In fact, I’m sick to death of being sick. I’m sick of feeling low grade crap all the time, punctuated with short stints of feeling very crap indeed. Despite running and enjoying a lot of OCR this year, I can’t help wondering how much better I would be at it, or how much more I would enjoy it if I didn’t always feel like I was carrying a backpack full of tiredness and associated frustration with me.
I guess I’m feeling reflective about this situation at the moment because I have just returned from the World champs, am excitedly planning how I am to qualify and get there next year, and I also have the UK champs in 6 days’ time.
As much as it is a very privileged situation to be in, I am categorically NOT EXCITED about the UK champs, because I haven’t done any training besides 2 bouldering sessions and 2 5k runs since before I left for America. I have been flattened, in a near-constant state of cold-sweat and lung-gunkiness since I got home and I am so angry that my immune system has let me down again, just when I should feel prepared and excited for a very cool race.

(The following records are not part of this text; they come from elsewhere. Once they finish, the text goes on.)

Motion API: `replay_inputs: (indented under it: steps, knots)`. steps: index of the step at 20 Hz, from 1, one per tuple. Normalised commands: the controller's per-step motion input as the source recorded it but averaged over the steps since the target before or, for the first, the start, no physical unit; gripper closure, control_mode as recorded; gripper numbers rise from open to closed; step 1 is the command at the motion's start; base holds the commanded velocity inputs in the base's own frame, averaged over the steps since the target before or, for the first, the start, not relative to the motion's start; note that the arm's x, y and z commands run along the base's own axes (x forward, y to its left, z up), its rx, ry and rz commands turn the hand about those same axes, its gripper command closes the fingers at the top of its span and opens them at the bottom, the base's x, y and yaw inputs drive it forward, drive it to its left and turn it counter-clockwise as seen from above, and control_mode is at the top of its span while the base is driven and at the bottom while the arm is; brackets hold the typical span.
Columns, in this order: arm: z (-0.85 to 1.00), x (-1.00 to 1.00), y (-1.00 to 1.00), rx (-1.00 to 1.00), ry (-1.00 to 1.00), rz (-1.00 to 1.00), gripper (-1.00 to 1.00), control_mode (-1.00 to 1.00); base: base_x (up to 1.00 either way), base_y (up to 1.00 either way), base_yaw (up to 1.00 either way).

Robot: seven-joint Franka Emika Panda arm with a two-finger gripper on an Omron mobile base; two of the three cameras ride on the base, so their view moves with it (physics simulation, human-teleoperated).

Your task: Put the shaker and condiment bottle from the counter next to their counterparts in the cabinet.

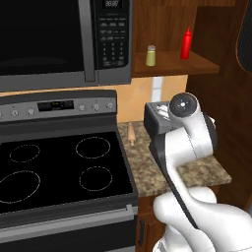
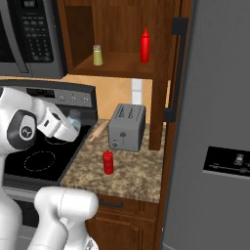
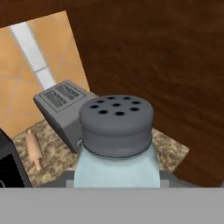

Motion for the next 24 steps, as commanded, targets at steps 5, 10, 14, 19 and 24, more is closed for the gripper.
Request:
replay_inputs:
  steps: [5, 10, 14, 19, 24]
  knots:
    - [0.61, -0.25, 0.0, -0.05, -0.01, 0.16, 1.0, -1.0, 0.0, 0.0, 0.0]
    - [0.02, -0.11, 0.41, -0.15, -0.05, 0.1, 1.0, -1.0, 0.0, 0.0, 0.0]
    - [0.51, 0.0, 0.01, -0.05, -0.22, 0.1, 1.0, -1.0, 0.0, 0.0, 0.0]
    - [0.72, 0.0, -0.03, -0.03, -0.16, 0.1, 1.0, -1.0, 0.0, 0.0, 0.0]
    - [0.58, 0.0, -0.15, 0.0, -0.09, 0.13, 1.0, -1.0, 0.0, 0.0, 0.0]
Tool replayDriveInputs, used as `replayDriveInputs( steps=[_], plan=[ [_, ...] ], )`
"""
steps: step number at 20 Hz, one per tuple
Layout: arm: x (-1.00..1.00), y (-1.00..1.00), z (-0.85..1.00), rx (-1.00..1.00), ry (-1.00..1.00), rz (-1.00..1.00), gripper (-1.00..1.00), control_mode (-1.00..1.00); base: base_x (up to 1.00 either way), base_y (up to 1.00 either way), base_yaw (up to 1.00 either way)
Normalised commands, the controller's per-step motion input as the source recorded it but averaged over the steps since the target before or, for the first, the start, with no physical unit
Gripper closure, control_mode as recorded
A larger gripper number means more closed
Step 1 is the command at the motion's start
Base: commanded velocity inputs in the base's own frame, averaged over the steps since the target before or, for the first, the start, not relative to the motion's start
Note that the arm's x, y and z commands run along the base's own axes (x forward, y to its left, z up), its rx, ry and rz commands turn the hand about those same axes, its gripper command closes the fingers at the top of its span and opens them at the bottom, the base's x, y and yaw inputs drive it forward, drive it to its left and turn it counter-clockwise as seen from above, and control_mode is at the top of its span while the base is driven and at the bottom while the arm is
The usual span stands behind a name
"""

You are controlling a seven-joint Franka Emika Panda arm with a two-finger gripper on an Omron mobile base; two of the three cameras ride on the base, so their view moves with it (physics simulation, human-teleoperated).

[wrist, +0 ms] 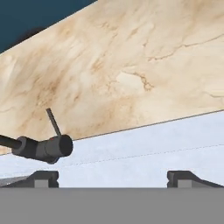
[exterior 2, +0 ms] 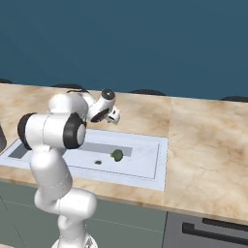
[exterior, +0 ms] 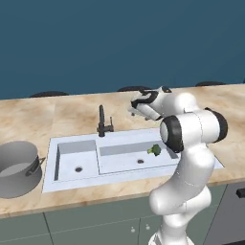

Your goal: Dump the broccoli from the pot into the sink. Then turn on the water and wash the broccoli. Then turn off the water and put the broccoli back in the pot.

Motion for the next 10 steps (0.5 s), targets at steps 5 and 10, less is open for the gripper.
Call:
replayDriveInputs(
  steps=[5,10],
  plan=[
    [-0.68,-0.72,0.26,-0.10,0.03,-0.09,-1.00,-1.00,0.00,0.00,0.00],
    [-0.42,-0.61,0.08,-0.04,0.15,-0.04,-1.00,-1.00,0.00,0.00,0.00]
  ],
)
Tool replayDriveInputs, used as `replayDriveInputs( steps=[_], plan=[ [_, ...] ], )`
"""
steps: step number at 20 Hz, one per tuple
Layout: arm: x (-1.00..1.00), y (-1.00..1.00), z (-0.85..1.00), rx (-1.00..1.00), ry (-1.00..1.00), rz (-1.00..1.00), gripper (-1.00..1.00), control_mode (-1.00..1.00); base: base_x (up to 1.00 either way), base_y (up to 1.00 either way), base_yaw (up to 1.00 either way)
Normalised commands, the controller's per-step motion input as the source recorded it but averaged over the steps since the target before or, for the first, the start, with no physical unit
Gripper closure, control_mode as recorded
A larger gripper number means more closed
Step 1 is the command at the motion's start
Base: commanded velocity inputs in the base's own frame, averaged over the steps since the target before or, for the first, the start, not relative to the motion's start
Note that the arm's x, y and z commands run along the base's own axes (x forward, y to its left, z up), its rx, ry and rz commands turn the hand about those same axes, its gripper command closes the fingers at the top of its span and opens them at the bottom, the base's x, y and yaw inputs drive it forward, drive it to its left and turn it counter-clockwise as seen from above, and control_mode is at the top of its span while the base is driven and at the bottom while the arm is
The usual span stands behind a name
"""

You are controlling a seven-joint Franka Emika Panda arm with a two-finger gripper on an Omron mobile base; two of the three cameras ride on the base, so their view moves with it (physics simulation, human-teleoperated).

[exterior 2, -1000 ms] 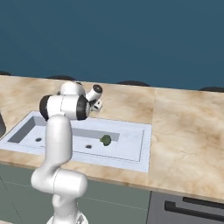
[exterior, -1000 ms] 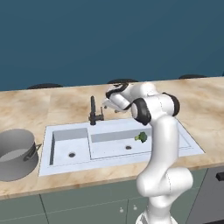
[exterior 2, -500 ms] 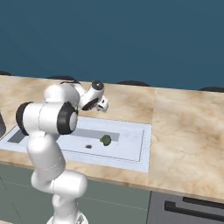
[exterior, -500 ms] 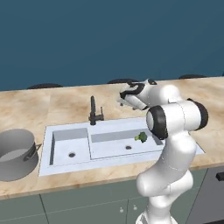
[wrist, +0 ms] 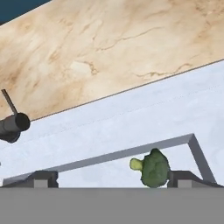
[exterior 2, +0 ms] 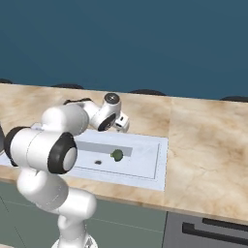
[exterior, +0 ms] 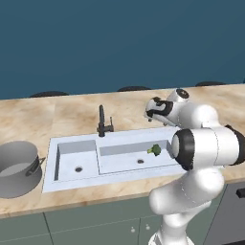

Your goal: Dump the broccoli from the pot into the sink. Then turn on the water and wash the broccoli. Then turn off the water and put the broccoli back in the pot.

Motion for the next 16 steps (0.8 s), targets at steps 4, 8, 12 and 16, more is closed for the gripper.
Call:
replayDriveInputs(
  steps=[4,8,12,16],
  plan=[
    [-0.59,-0.36,0.00,-0.02,0.18,-0.01,-1.00,-1.00,0.00,0.00,0.00],
    [-0.57,-0.11,0.00,0.00,0.18,0.00,-1.00,-1.00,0.00,0.00,0.00],
    [-0.26,0.00,-0.15,0.00,0.10,0.00,-1.00,-1.00,0.00,0.00,0.00],
    [-0.04,0.00,-0.38,-0.02,0.00,0.00,-1.00,-1.00,0.00,0.00,0.00]
  ],
)
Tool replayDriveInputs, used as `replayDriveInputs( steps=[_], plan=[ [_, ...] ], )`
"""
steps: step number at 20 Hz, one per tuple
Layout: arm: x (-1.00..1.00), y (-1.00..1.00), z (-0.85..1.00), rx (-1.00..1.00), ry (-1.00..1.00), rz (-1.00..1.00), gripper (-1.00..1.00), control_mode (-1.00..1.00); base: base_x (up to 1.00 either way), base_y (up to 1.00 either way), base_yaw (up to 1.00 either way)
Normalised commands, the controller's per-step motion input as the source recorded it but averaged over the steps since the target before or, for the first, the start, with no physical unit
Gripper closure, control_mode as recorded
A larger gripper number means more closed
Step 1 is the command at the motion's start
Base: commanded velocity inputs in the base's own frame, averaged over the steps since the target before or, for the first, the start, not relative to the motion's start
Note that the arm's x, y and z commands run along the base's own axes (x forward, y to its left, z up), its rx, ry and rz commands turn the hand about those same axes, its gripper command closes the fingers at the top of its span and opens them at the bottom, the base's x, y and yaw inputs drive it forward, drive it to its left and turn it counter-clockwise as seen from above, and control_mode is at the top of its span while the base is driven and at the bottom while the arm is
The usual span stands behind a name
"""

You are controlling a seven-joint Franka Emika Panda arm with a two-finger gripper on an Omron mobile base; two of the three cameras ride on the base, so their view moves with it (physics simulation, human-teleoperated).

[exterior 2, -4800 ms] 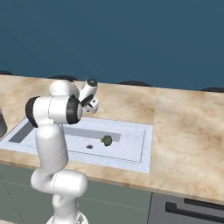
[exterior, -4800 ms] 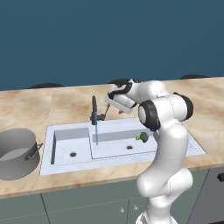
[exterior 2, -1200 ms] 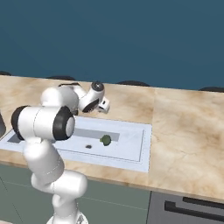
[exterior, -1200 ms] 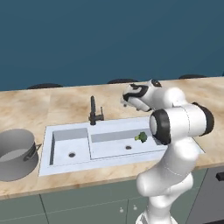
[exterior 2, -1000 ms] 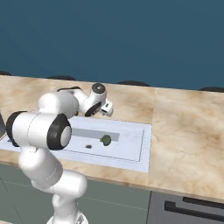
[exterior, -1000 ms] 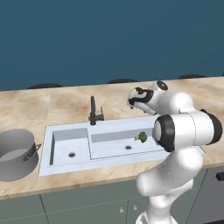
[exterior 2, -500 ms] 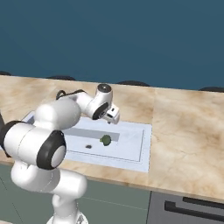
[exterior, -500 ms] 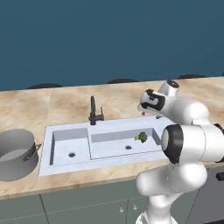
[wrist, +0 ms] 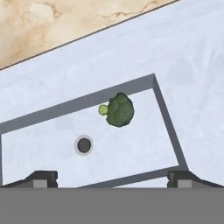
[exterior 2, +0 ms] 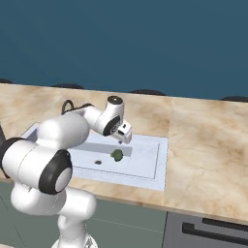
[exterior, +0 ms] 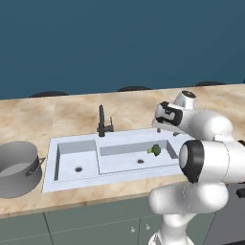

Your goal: Dump the broccoli from the pot into the sink. Then turn on the water and wash the broccoli. Then turn off the water and put the broccoli back in the pot.

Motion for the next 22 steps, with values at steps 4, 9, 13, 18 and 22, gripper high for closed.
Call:
replayDriveInputs(
  steps=[4,9,13,18,22],
  plan=[
    [0.00,0.00,-0.44,-0.03,0.00,0.00,-1.00,-1.00,0.00,0.00,0.00],
    [0.00,0.03,-0.41,-0.04,0.00,0.00,-1.00,-1.00,0.00,0.00,0.00],
    [0.04,0.05,-0.32,-0.02,0.00,0.00,-1.00,-1.00,0.00,0.00,0.00],
    [0.24,0.03,-0.21,0.00,-0.07,0.00,-1.00,-1.00,0.00,0.00,0.00],
    [0.33,0.01,-0.21,0.00,-0.06,0.00,-1.00,-1.00,0.00,0.00,0.00]
  ],
)
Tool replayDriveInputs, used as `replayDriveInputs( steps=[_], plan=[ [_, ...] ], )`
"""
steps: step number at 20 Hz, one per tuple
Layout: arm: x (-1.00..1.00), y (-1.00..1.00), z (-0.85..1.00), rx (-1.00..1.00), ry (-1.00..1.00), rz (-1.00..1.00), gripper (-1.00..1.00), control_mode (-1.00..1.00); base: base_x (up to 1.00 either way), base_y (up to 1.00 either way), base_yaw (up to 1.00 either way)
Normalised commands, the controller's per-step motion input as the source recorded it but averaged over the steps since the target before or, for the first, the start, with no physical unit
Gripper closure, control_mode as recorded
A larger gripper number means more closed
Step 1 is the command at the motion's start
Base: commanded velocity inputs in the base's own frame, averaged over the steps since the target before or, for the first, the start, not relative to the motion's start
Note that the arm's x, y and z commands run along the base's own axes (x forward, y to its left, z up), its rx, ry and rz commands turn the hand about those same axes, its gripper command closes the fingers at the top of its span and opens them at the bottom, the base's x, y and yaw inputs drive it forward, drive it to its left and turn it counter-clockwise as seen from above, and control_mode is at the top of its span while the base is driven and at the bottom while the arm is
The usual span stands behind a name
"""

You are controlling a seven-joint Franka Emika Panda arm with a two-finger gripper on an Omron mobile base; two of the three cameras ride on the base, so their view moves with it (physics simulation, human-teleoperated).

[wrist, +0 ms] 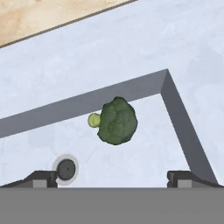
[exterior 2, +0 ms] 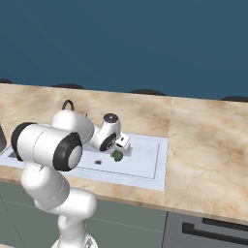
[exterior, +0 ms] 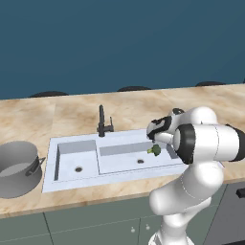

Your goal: Dump the broccoli from the pot into the sink. Then turn on the water and wash the broccoli. Then turn off the water and put the broccoli back in the pot.

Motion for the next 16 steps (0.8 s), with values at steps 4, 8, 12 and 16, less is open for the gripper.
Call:
replayDriveInputs(
  steps=[4,8,12,16],
  plan=[
    [0.24,0.00,-0.21,-0.03,-0.05,0.00,-1.00,-1.00,0.00,0.00,0.00],
    [0.23,0.00,-0.23,-0.02,0.00,0.00,-1.00,-1.00,0.00,0.00,0.00],
    [0.21,0.00,-0.19,-0.01,0.00,0.00,-1.00,-1.00,0.00,0.00,0.00],
    [0.24,0.00,-0.21,0.00,0.00,0.00,-1.00,-1.00,0.00,0.00,0.00]
  ],
)
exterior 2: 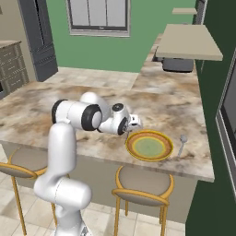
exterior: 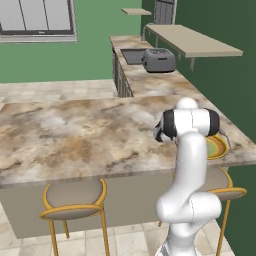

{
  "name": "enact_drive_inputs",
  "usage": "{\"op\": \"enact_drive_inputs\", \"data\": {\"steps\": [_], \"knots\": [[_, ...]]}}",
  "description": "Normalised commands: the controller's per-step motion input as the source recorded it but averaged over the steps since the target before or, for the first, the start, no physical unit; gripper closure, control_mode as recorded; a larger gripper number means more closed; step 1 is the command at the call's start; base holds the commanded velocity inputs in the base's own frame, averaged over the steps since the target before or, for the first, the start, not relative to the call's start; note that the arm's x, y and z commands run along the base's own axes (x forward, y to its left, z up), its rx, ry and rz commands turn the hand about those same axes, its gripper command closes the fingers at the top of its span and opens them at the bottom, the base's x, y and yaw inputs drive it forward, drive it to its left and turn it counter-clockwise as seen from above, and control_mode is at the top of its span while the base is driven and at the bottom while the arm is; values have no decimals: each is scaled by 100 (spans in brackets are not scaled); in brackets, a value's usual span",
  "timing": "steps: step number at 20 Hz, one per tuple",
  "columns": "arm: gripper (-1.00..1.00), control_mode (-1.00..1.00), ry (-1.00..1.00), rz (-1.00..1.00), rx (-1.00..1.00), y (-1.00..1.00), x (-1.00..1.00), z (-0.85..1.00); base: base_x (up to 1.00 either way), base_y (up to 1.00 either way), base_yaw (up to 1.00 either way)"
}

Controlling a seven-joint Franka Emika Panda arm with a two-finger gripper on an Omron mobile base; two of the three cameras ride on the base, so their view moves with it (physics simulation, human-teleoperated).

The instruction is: Take the fork and place it on the left side of the plate. Then take the spoon and place it on the right side of the plate. Make sure they're directly next to the plate.

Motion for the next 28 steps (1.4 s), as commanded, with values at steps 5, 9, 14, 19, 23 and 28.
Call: {"op": "enact_drive_inputs", "data": {"steps": [5, 9, 14, 19, 23, 28], "knots": [[-100, -100, -12, 0, 0, 0, -52, 0, 0, 0, 0], [-100, -100, -14, 0, 0, 0, -50, 0, 0, 0, 0], [-100, -100, -11, 0, 0, -4, -31, 0, 0, 0, 0], [-100, -100, -13, 0, 1, -2, -14, 13, 0, 0, 0], [-100, -100, -19, 0, 9, 0, -21, 59, 0, 0, 0], [-100, -100, -14, 0, 12, 0, -23, 89, 0, 0, 0]]}}
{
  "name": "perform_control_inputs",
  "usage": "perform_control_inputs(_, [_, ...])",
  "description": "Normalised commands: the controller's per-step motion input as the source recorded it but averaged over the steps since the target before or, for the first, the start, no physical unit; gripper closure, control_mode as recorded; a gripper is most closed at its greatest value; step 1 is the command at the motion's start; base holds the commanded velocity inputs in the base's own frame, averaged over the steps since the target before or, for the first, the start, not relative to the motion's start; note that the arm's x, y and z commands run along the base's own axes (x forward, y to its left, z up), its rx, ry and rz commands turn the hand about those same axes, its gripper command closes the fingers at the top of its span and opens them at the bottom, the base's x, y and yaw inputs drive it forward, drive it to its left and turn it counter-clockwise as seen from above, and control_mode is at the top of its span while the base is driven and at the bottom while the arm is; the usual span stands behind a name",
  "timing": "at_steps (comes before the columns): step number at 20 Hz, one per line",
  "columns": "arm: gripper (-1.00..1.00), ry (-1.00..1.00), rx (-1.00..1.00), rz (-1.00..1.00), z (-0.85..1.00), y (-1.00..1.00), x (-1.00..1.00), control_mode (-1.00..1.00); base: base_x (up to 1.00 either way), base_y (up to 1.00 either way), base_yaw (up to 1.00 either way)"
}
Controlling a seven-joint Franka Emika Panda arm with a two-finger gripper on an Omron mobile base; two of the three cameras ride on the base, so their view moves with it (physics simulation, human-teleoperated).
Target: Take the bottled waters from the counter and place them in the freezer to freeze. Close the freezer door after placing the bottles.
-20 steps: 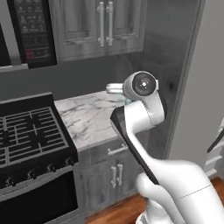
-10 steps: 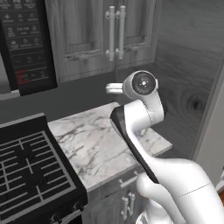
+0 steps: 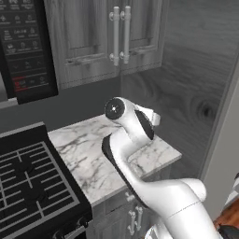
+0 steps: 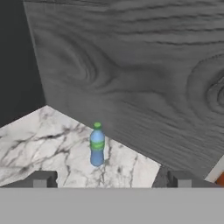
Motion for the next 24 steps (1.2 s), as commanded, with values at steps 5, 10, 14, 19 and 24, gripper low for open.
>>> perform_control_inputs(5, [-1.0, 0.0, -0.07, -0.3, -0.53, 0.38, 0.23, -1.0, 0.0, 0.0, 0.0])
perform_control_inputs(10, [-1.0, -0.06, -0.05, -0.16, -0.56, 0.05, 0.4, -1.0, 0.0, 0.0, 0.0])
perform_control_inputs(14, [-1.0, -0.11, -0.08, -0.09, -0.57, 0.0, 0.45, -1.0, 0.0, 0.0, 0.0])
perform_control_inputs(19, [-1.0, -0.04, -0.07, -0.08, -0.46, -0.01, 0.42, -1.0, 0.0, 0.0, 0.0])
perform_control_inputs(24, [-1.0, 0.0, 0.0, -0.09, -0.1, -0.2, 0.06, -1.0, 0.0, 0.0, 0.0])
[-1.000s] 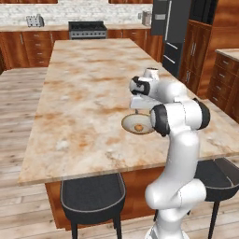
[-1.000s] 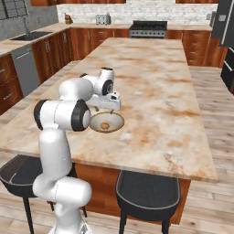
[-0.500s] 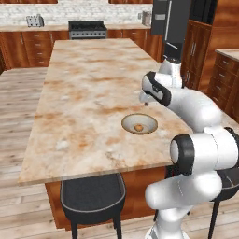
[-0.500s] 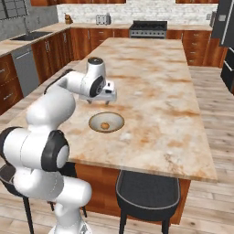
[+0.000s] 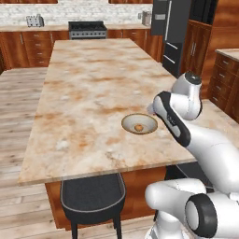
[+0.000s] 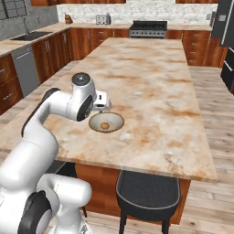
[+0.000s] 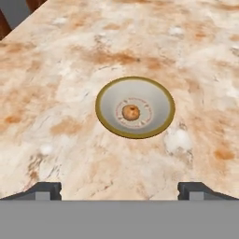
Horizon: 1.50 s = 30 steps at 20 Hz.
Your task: Retrieve the tangerine and kiwi from the fridge and place them into the bowl on the dining table.
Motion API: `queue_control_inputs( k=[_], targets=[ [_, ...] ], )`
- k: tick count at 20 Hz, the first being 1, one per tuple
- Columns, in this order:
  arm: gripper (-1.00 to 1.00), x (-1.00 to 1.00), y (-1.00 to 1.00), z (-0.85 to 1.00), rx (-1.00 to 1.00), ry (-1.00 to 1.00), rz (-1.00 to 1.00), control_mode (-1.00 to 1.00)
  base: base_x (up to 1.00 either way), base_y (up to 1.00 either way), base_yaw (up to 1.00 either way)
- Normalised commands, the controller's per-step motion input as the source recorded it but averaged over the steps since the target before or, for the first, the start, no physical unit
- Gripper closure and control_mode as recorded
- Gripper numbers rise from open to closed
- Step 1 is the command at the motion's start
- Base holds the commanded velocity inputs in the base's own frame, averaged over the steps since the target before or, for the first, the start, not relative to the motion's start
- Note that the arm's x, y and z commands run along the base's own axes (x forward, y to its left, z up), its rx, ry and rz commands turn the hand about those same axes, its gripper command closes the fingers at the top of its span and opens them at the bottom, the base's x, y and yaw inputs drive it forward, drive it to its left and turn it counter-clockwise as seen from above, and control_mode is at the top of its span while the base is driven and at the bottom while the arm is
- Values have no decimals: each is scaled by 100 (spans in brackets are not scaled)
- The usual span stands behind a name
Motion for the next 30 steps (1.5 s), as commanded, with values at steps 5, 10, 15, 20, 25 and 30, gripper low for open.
queue_control_inputs(
  k=[5, 10, 15, 20, 25, 30],
  targets=[
    [-100, 0, 0, 0, 0, 0, 0, 100, -12, 0, 0],
    [-100, 0, 0, 0, 0, 0, 0, 100, -94, -5, -3],
    [-100, 0, 0, 0, 0, 0, 0, 100, -96, -95, -13],
    [-100, 0, 0, 0, 0, 0, 0, 100, -39, -100, -17],
    [-100, 0, 0, 0, 0, 0, 0, 100, 3, -100, -1],
    [-100, 0, 0, 0, 0, 0, 0, 100, 55, -100, 0]
  ],
)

This may smack of those start-line situations where everyone stands around almost boasting about how little training they have done. “Well, I’ve got a bad knee, so I haven’t trained.” “Yeah mate, I twisted my knee last week at Parkrun, so I am soooo injured.” “Well I’ve got no knees at all, so imagine how I feel.” Ad nauseam. Much in the same way that students will stand outside an exam hall and proudly proclaim that they have done absolutely noooooo revision, and how doomed they all are. It’s shit. It makes me feel even worse because I can’t outwardly display what ails me. I’m just knackered, and every time I get the tiniest chink in the armour that is my immunity, something wheedles in and takes me down. And I’m just so tired. I’m so tired that no amount of sleep quenches the exhaustion. No amount of knowledge that exercise will actually HELP my energy levels can convince me to get out of bed or off the sofa, and on the few occasions that I have felt motivated enough to don my active-wear (active-wear), I have coughed and spluttered and sweated so much on my way to the door that I couldn’t even run if I wanted to.
It sucks. Chronic fatigue sucks and I want to get better now. I want to feel excitement, not dread. I want to fulfil my potential. And right now, I’d really like to just go for a run.